About “Border Town Blood”

Nestled against the Arkansas River, clinging to the Arkansas-Oklahoma border, Fort Smith has been home to many historic events. Perhaps the most shameful of those events was the Trail of Tears. With this dark moment in US history as a springboard, explore a geographically accurate modern-day Fort Smith as Detective Sergeant Ellis Morgan learns that the sins of the fathers are visited upon the children and no good deed goes unpunished.

Werewolves, vampires, ghosts, demons and gods both old and dark wander through shadows and dreams; and all that stands between Fort Smith and eternal destruction is Ellis Morgan, Godslayer.  

A Few Words From Curt Regarding “Border Town Blood”

“Border Town Blood” is a contemporary horror novel in three acts.

"But I'm not really into horror," you may say. Well, Border Town Blood is like an excellent submarine sandwich (or a po' boy for my friends in the Deep South); there is something in it for everyone: horror, fantasy, romance, inspiration and even a little comic relief tossed in for good measure.   

“Border Town Blood” is set in a geographically accurate Fort Smith.

I have always believed that fear thrives on the familiar. Television programs like The Twilight Zone were much more frightening and disturbing for their real world setting. Sure having a homicidal alien chasing someone around a spaceship is scary; but having a horde of zombies rise from the cemetery you drive past every day at dusk is terrifying!

In Border Town Blood, I have taken great pains to describe local geography and local businesses exactly where they are. To paraphrase the great American storyteller Louis L'Amour, if I tell you there's a water hole in a certain place, if you follow my directions, you will end up with a cool drink.

Of course, it has been necessary to fictionalize most of the names of the businesses and people, but there is still a barbecue place where Nealson's stands, a record storage business where Centralized Record Storage stands and, as of January 2009, the Mallalieu Church still stands right where Ellis left it.

I am confident that Mayor Sandy Sanders would love to have the fans of Border Town Blood visit Fort Smith and spend a day or two driving around on a Border Town Blood tour. 

“Border Town Blood” is based on actual historic events and authentic Native American mythology. 

Many of today's most successful television programs brag that their stories are "ripped from the headlines." Border Town Blood takes that premise and stands it on its head.
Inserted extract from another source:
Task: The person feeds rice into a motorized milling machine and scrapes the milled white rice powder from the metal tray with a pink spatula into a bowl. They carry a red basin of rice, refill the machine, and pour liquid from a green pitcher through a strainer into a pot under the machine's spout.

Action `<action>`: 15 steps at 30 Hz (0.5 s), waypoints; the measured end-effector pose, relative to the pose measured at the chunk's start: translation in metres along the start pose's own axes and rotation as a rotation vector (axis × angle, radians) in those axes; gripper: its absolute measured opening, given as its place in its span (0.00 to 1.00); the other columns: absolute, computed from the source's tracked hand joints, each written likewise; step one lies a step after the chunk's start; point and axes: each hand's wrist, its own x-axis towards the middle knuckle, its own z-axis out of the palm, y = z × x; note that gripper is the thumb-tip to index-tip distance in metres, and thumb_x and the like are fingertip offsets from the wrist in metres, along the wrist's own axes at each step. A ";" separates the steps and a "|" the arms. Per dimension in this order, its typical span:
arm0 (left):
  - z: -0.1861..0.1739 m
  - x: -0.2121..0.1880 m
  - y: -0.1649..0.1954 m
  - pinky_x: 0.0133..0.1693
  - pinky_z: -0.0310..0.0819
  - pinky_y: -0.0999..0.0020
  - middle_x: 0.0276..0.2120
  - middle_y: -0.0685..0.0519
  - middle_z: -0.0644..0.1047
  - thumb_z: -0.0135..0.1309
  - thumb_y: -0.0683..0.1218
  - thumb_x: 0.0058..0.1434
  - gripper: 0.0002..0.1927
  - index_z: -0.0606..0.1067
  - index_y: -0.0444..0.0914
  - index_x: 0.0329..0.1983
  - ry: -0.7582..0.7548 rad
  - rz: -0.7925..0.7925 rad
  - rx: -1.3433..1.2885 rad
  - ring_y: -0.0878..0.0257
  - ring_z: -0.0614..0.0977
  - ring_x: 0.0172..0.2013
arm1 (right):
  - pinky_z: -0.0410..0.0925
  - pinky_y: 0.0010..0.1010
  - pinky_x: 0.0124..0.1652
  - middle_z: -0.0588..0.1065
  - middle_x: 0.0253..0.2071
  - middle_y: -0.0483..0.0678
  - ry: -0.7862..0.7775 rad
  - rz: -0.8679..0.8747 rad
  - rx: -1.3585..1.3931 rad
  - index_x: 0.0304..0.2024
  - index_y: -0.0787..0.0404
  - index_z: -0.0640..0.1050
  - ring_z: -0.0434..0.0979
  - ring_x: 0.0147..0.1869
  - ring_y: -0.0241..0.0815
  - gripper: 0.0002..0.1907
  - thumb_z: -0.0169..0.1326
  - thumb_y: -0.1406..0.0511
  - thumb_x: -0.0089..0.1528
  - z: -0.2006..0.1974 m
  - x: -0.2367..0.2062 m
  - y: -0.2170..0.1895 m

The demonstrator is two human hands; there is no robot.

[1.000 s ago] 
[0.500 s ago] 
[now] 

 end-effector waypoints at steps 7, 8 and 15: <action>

The stories inBorder Town Blood are ripped from the history books.

The Trail of Tears is one of the most shameful events in our country's history.

The carnival atmosphere of the public hangings in 19th Century Fort Smith were probably more raucous than I portray them.

The multiple waves of refugees and displaced persons referenced by Alice Harvey were actual events.

In the forties, Camp Chaffee was a German prisoner of war camp.

Fort Chaffee was the Middle American staging ground for fifty-one thousand Hmong, Indochinese, and Vietnamese men, women and children in the seventies.

In the eighties over twenty-five thousand Cuban refugees passed through Fort Smith.

Over ten thousand refugees from Hurricane Katrina were housed in Fort Chaffee in 2005.

What is so special about Fort Smith that, time and again, the disenfranchised and the footloose end up here? Border Town Blood poses an answer to that - and many other - questions.

Native American mythology is a rich - and largely untapped - seedbed of tales and legends. Border Town Blood borrows a few of these myths and weaves them into a tapestry that is rooted in history and flies high in the firmament of modern imagination.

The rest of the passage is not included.